*The problem*
Please restate word for word all lines from the one containing "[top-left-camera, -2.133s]" to the final line of the entries, and include no pictures.

Collected data entries:
=== Section Start ===

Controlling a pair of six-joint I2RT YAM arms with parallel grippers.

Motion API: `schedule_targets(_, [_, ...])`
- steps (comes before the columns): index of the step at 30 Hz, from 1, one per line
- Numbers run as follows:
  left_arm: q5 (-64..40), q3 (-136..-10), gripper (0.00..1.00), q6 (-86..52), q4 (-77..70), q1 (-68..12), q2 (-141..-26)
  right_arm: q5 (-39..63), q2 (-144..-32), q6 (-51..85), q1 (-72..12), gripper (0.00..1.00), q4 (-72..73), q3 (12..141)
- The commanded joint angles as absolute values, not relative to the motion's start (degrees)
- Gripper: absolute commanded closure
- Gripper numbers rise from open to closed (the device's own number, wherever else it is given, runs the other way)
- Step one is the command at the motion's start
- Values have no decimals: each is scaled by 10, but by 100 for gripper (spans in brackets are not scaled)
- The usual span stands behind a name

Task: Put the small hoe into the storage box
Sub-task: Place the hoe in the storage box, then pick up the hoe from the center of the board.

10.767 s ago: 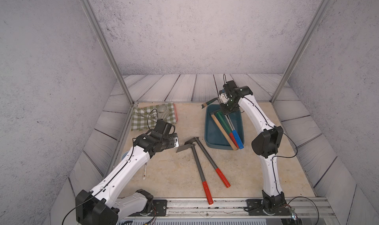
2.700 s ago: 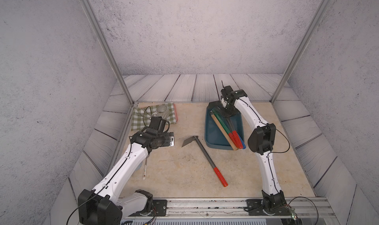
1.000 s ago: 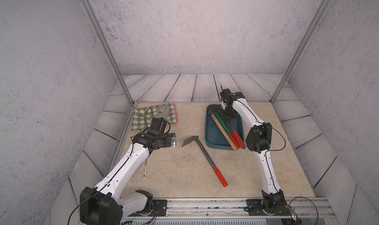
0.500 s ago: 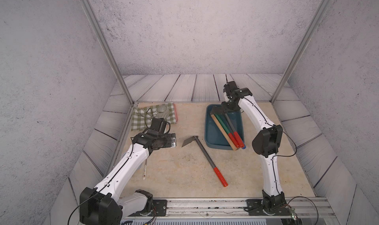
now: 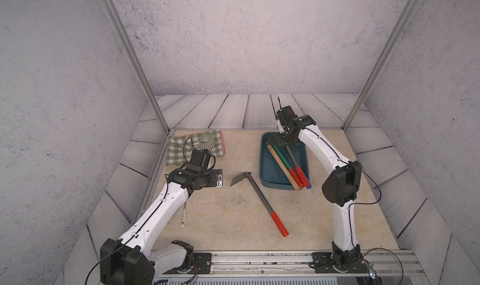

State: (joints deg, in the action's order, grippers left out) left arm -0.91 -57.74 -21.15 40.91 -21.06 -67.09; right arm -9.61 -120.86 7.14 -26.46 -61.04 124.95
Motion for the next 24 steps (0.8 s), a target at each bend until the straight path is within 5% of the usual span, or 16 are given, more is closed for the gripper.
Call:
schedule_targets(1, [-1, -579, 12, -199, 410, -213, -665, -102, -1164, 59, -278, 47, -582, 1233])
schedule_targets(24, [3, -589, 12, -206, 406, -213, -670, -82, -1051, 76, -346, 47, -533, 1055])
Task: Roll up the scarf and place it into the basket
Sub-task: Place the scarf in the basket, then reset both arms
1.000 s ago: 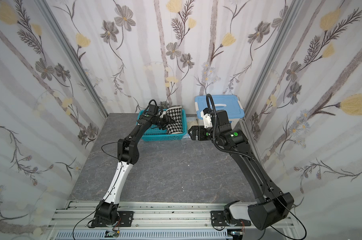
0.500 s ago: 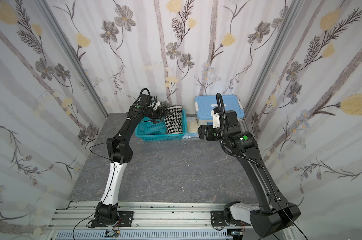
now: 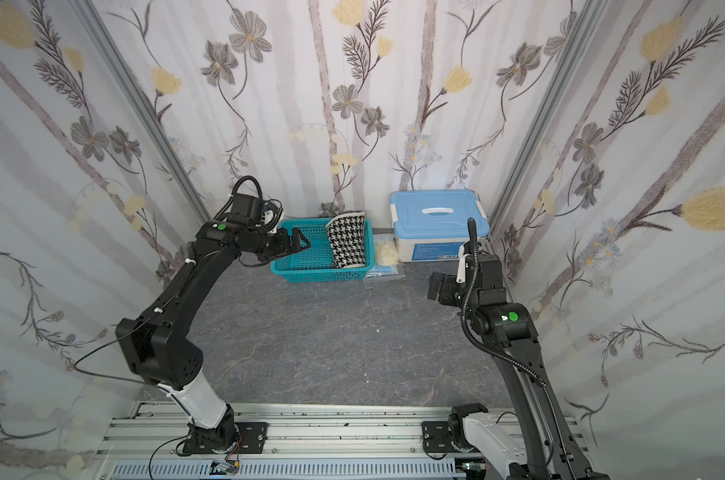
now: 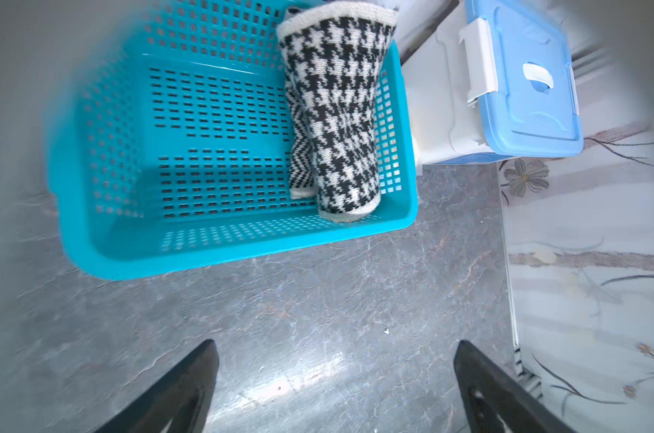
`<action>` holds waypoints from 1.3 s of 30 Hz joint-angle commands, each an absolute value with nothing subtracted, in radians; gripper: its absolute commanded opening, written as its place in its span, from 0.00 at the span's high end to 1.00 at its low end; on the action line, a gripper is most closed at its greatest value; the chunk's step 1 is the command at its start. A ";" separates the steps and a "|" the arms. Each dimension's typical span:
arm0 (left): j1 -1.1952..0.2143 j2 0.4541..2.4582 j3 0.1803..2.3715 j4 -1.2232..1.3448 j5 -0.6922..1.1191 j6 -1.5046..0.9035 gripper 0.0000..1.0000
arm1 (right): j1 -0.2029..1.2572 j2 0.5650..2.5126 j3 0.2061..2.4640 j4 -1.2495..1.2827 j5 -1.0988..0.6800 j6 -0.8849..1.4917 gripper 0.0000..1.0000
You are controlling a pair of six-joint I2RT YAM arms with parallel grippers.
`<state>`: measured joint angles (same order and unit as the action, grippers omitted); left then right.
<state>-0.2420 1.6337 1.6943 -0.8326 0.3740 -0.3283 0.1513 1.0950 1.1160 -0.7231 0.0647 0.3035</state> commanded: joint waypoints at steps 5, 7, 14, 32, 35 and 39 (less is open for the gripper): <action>-0.216 1.268 1.224 -0.502 -0.071 -0.340 0.00 | 0.102 0.933 0.734 -0.241 0.157 0.176 0.00; -0.216 1.161 1.026 -0.304 -0.080 -0.244 0.00 | 0.097 0.907 0.605 -0.060 0.145 0.103 0.00; -0.174 1.169 0.637 0.243 -0.228 -0.102 0.00 | 0.058 1.085 0.443 0.327 0.093 0.032 0.00; -0.126 1.687 0.605 0.866 -0.132 -0.003 0.00 | 0.026 1.491 0.410 0.772 0.042 0.036 0.00; -0.119 1.699 0.629 0.844 -0.079 0.005 0.00 | 0.032 1.488 0.417 0.747 0.053 0.030 0.00; -0.103 1.716 0.688 0.755 -0.007 0.007 0.00 | 0.037 1.486 0.419 0.744 0.061 0.027 0.00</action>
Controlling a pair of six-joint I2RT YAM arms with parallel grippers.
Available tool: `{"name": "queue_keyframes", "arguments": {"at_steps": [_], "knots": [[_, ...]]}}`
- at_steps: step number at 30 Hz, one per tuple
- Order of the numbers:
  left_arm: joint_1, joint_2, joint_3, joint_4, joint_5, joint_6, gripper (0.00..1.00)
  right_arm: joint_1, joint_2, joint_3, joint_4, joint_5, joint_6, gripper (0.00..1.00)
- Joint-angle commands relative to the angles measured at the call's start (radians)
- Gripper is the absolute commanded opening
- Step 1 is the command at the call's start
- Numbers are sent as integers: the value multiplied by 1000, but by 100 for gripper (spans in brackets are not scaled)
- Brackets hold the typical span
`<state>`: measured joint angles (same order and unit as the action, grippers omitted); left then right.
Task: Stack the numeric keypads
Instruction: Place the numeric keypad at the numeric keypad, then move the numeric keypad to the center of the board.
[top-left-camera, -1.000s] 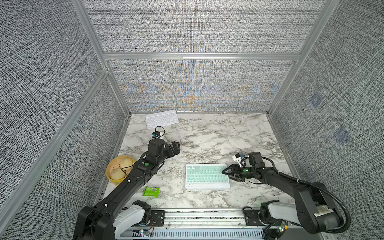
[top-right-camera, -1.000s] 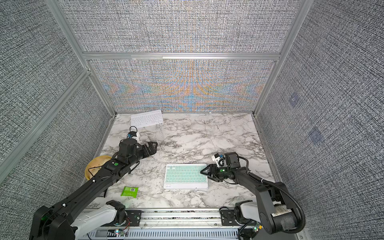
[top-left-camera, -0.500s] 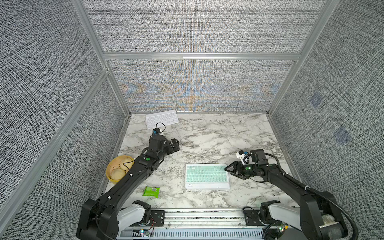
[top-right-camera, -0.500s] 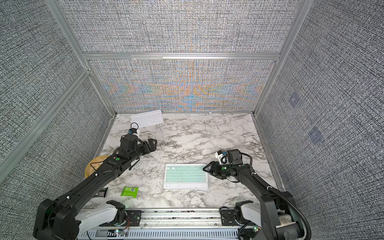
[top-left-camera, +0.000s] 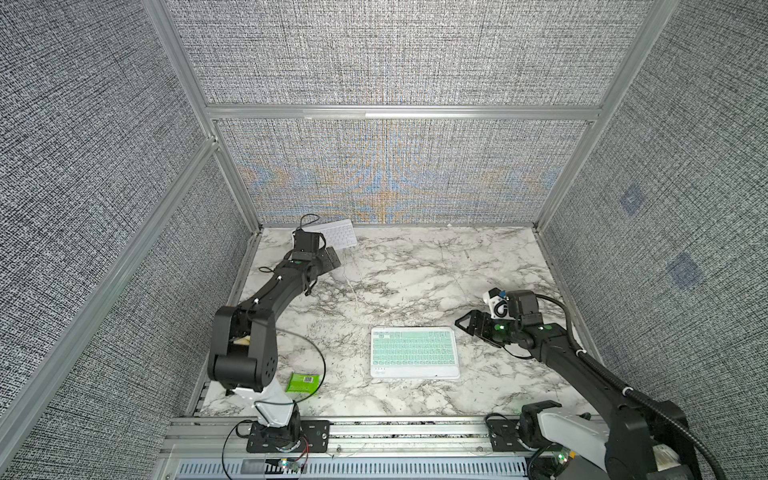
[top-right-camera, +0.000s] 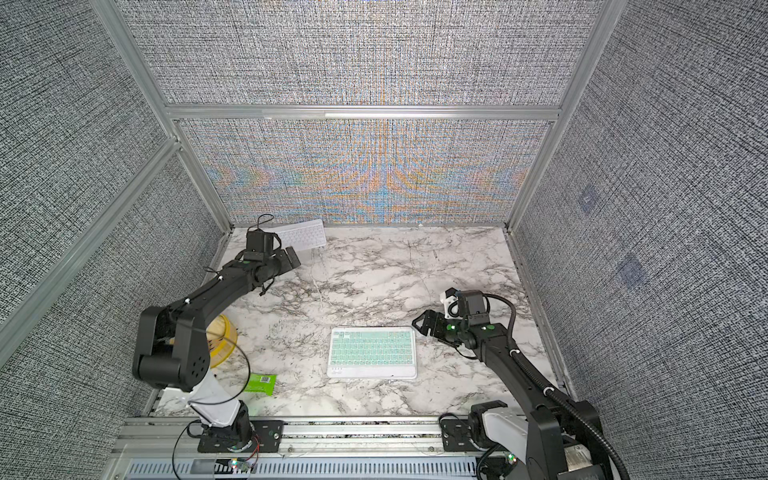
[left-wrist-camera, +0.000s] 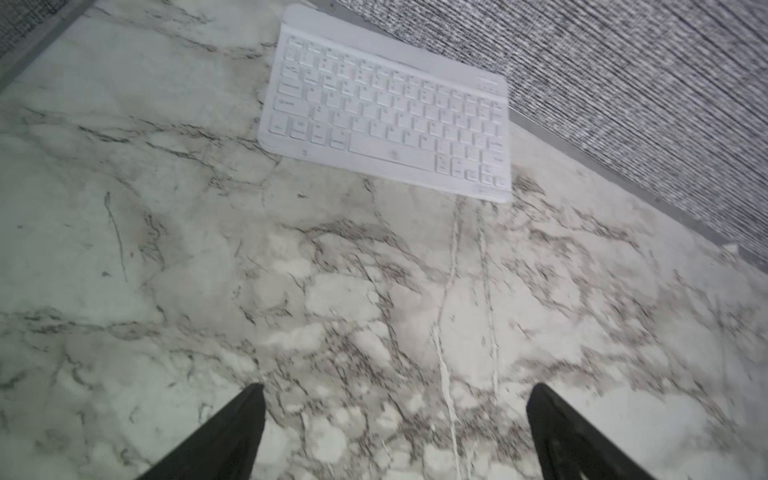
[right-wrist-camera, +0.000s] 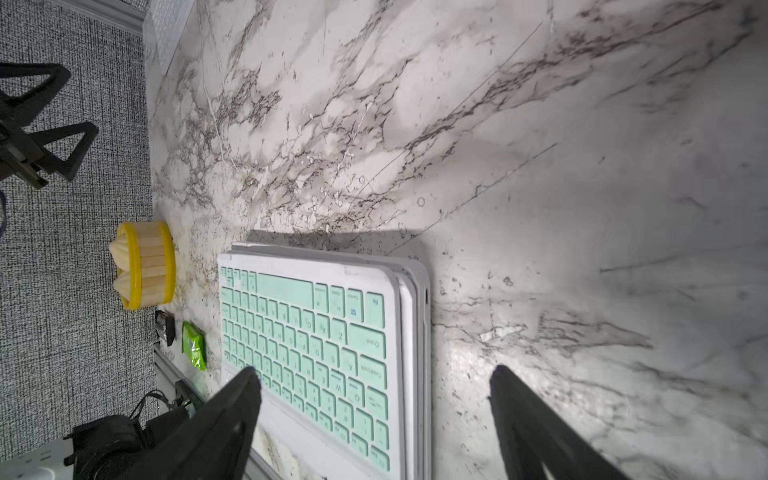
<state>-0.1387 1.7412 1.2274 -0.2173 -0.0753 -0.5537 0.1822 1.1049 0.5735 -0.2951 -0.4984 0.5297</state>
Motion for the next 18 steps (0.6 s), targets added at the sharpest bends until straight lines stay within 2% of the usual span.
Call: {"name": "queue_keyframes", "arguments": {"at_steps": [1, 10, 11, 12, 18], "knots": [[60, 110, 111, -5, 37, -2, 99, 3, 8, 18, 35, 39, 20, 88], [154, 500, 536, -82, 28, -34, 99, 33, 72, 74, 79, 47, 25, 89], [161, 534, 573, -93, 17, -45, 99, 45, 83, 87, 82, 46, 19, 91], [166, 563, 606, -97, 8, -57, 99, 55, 91, 98, 81, 52, 14, 99], [201, 708, 755, -58, 33, -113, 99, 107, 172, 174, 79, 108, 4, 99]]}}
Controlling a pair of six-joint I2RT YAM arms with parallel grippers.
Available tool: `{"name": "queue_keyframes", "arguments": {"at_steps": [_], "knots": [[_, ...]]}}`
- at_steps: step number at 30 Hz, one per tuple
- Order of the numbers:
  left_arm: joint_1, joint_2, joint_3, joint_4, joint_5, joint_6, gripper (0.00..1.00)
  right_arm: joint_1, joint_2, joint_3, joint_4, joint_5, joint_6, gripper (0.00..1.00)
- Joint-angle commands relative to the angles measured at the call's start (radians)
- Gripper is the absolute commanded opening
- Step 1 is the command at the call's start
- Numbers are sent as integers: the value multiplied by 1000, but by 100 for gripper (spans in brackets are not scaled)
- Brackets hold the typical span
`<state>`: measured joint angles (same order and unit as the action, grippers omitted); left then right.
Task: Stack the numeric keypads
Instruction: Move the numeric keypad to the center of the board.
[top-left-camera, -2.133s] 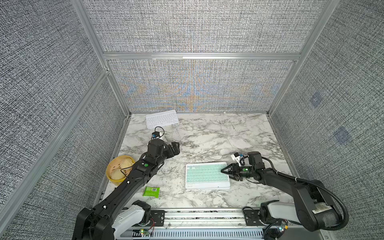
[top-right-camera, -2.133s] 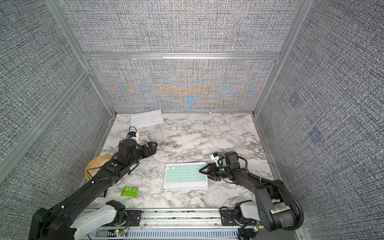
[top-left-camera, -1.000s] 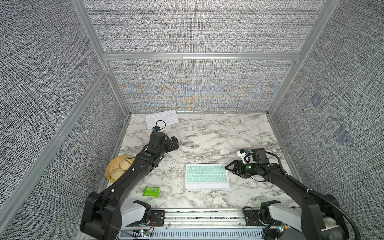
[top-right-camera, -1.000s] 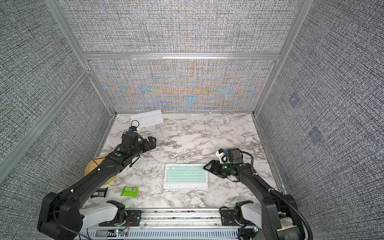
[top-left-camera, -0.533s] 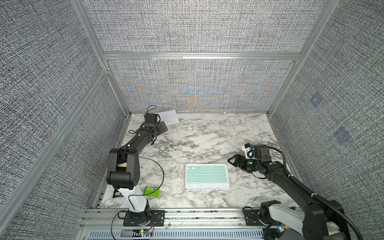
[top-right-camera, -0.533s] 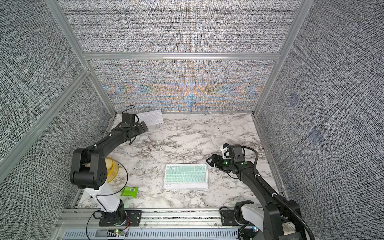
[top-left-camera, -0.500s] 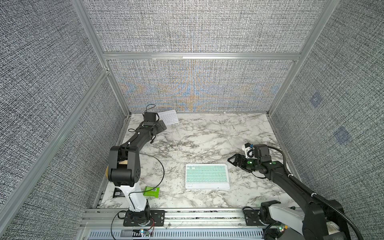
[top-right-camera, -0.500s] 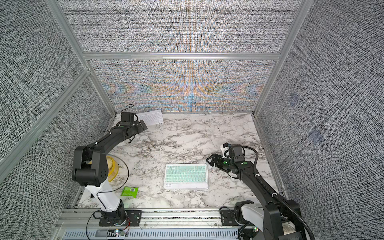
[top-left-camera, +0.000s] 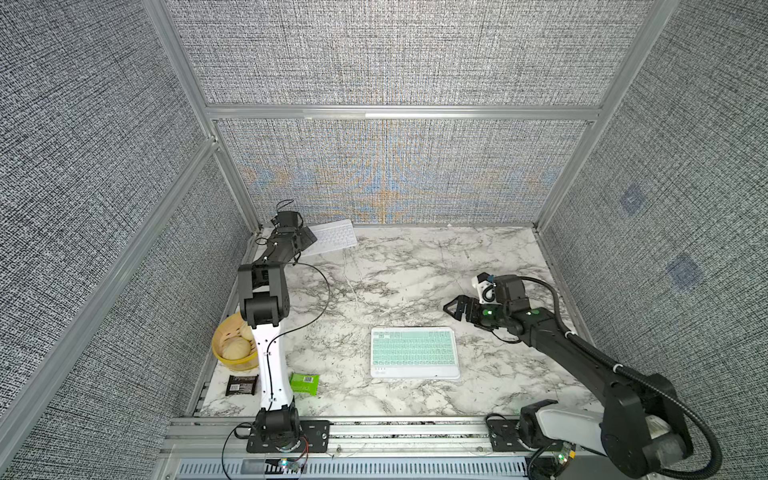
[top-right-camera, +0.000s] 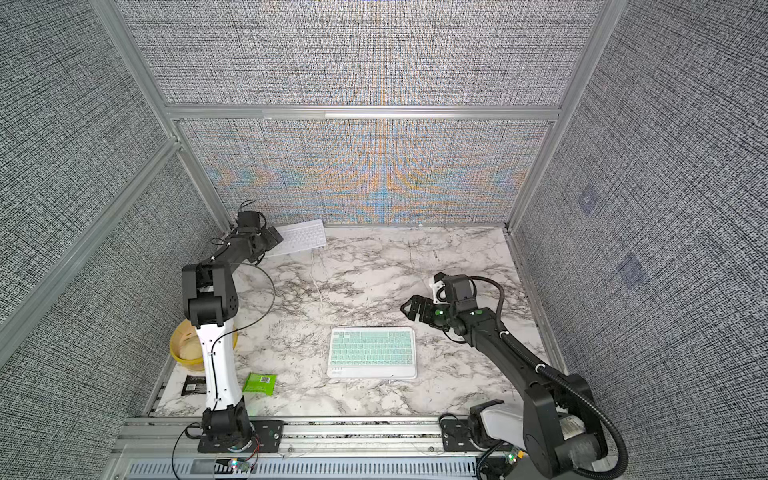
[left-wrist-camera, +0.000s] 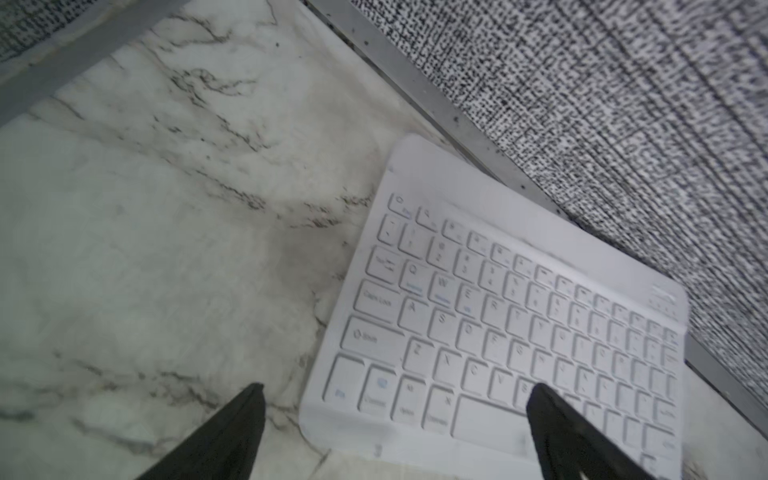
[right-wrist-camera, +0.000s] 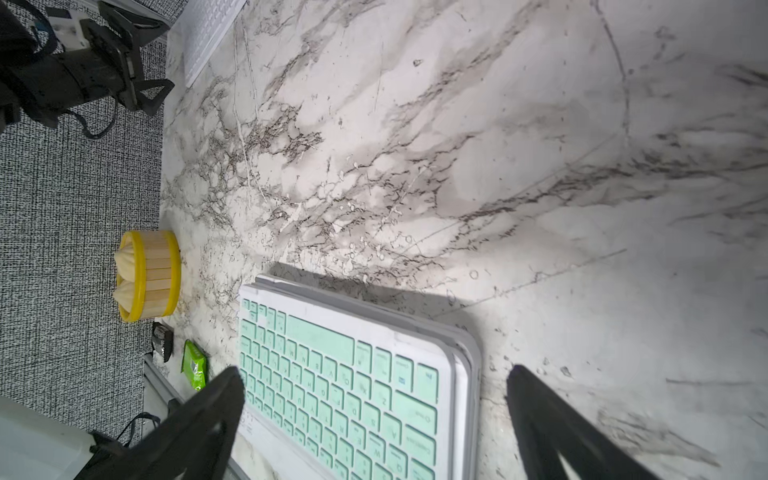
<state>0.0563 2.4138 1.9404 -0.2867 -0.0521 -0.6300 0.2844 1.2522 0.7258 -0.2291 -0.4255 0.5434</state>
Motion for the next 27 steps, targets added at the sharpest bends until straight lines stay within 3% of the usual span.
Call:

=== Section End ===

*Solution for this problem*
[top-left-camera, -2.133s] 
[top-right-camera, -2.133s] 
[top-left-camera, -1.000s] 
[top-right-camera, -1.000s] 
[top-left-camera, -0.533s] 
[top-right-camera, -0.533s] 
[top-left-camera, -0.500s] 
[top-right-camera, -0.500s] 
[top-left-camera, +0.000s] 
[top-right-camera, +0.000s] 
[left-wrist-camera, +0.000s] 
[right-wrist-camera, +0.000s] 
<state>0.0563 2.4138 1.9404 -0.2867 -0.0521 -0.6300 0.2844 1.2522 0.7258 -0.2291 -0.4255 0.5434</state>
Motion for the next 27 steps, targets added at the sharpest bends until straight lines stay within 3% of the usual span.
Call:

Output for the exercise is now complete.